The problem:
Only the pictures are to be dropped, and the rest of the data should be copied exactly.

Records START

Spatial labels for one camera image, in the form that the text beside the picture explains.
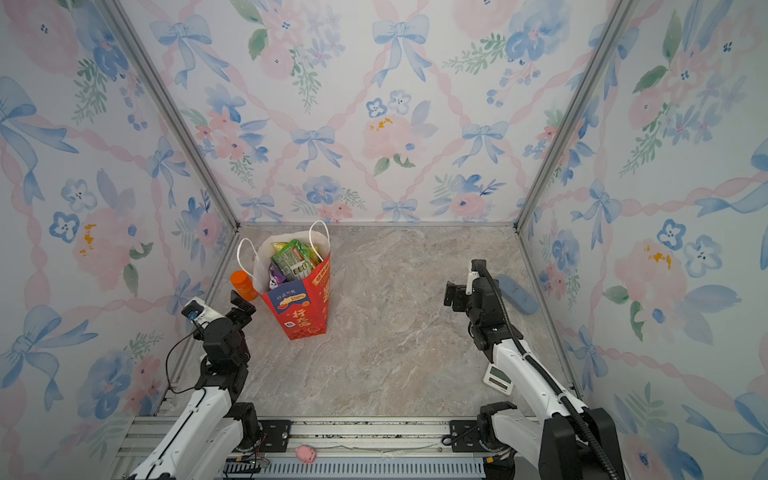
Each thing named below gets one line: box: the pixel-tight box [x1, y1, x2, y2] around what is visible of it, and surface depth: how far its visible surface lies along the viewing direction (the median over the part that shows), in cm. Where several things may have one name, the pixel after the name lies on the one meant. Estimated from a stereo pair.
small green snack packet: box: [272, 239, 314, 280], surface depth 84 cm
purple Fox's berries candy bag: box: [269, 260, 287, 290], surface depth 80 cm
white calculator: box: [483, 363, 514, 396], surface depth 83 cm
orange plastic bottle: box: [230, 270, 259, 301], surface depth 94 cm
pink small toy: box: [295, 445, 317, 463], surface depth 72 cm
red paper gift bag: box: [236, 220, 331, 340], surface depth 80 cm

Records END

Result for this exercise:
Spatial labels for one camera image, in the form that the text beside the picture explains.
Each thing named below gets one line: box: the pixel-tight box [x1, y1, x2, y2] around what is visible of it, and surface depth: how far its visible surface lies along the viewing direction (the median over the part that shows), in cm. Where several things may have one name, the pixel after the name lies on the one meant. Estimated from a stereo pair.
small green snack packet: box: [272, 239, 314, 280], surface depth 84 cm
purple Fox's berries candy bag: box: [269, 260, 287, 290], surface depth 80 cm
white calculator: box: [483, 363, 514, 396], surface depth 83 cm
orange plastic bottle: box: [230, 270, 259, 301], surface depth 94 cm
pink small toy: box: [295, 445, 317, 463], surface depth 72 cm
red paper gift bag: box: [236, 220, 331, 340], surface depth 80 cm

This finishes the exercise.